◆ **WORK TASK**
Do not repeat pictures. Repeat exactly the lines of the listing below from its first line through the line with "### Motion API".

━━ COLLECTED MATERIAL ━━

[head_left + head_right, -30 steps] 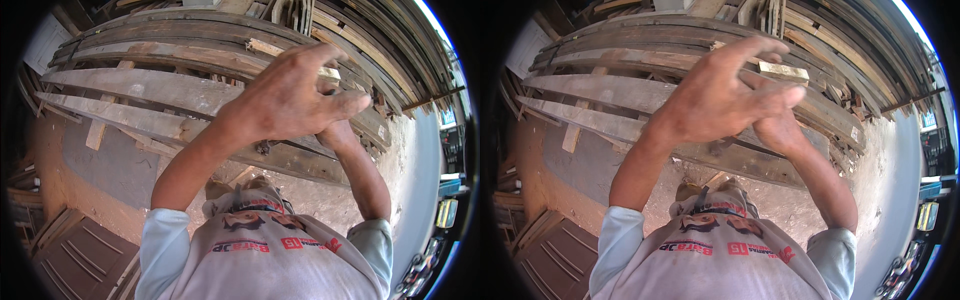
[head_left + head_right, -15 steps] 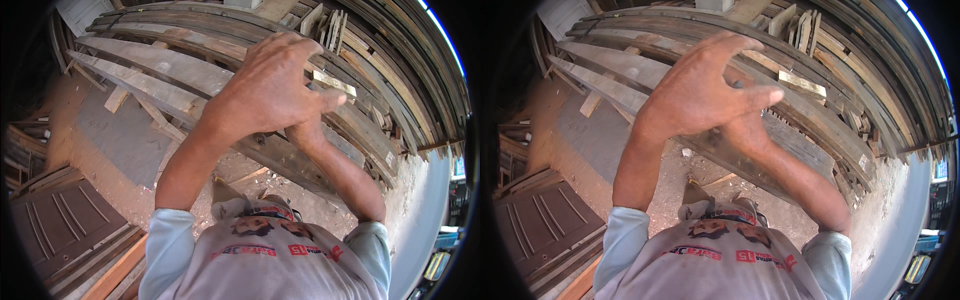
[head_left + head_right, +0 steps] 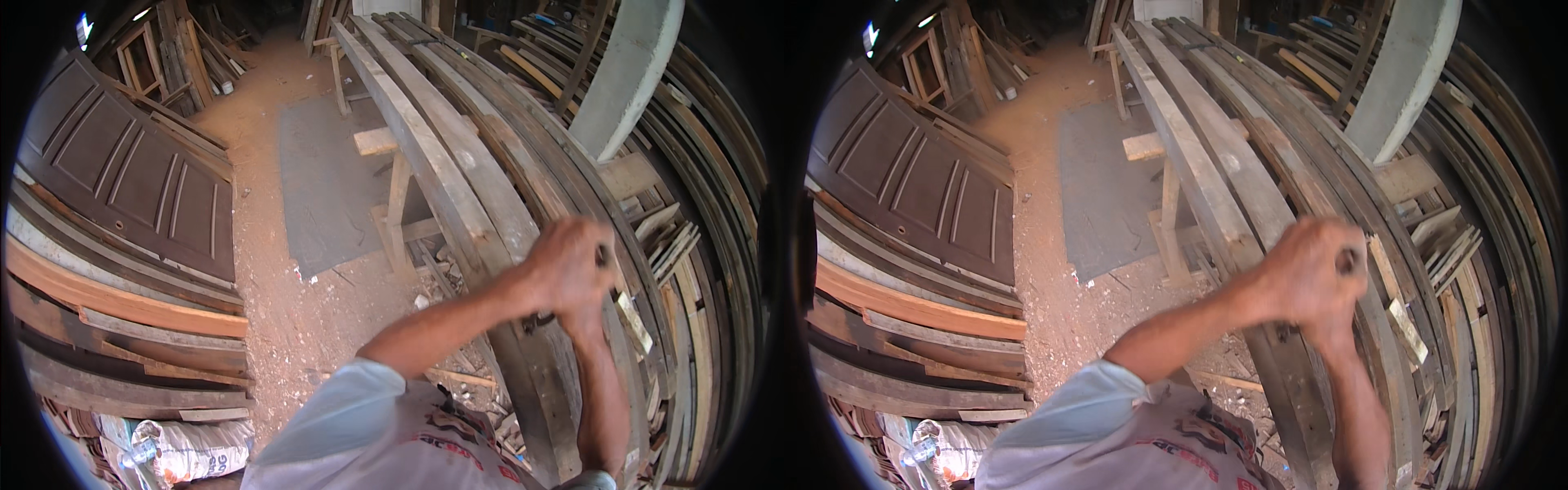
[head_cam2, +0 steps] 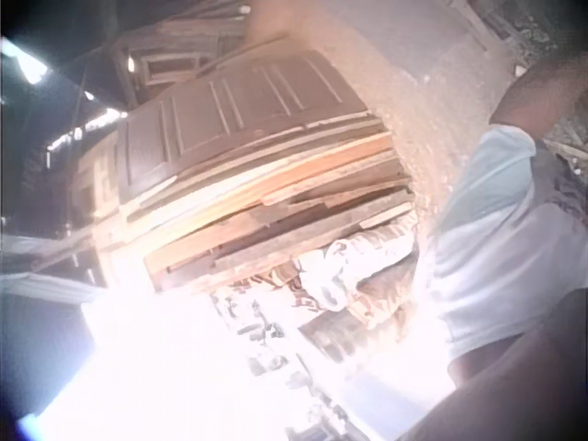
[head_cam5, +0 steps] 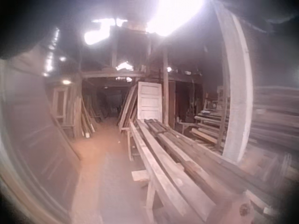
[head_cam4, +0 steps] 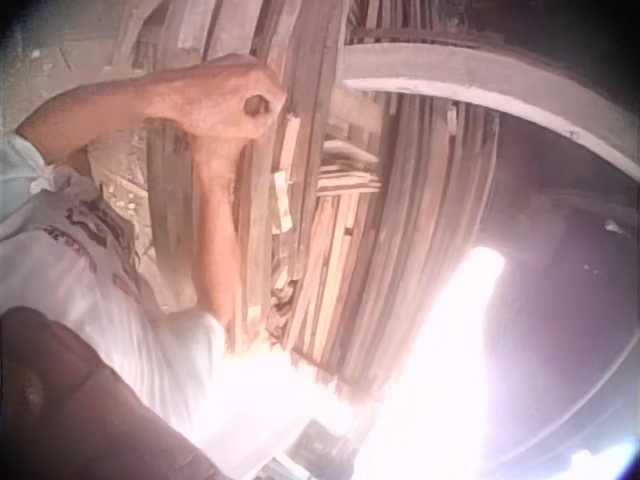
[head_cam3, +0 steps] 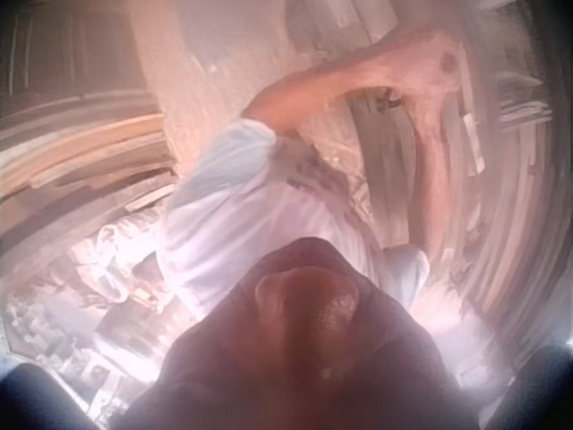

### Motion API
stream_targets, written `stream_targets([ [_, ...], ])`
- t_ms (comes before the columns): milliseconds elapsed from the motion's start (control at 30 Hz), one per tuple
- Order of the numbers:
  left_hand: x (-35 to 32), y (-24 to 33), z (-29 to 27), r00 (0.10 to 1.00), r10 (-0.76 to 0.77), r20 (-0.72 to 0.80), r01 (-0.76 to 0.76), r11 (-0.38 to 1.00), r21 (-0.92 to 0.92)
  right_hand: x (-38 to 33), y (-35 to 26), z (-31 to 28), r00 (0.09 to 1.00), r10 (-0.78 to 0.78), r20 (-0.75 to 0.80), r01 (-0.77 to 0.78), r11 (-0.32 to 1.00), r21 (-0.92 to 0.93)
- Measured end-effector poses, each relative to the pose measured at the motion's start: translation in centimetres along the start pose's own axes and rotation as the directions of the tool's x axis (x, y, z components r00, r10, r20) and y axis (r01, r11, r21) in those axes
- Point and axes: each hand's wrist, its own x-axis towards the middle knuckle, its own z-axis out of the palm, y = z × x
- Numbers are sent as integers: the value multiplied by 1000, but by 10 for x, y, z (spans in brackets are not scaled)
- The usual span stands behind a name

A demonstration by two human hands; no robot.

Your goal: The person carries a long wooden plank into a workshop and places it on a workbench. Using pliers, the person pulls nails out of the plank one by one. Another person is present in the background.

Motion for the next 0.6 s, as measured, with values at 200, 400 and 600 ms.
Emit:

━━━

◆ **WRITTEN ANSWER**
[head_left + head_right, -30 steps] 
[head_left + head_right, -15 steps] 
[head_left + head_right, +0 steps] 
[head_cam2, +0 steps] 
[head_cam5, +0 steps] 
[head_cam4, +0 steps] 
[head_cam3, +0 steps] 

### Motion API

What was produced is the complete output.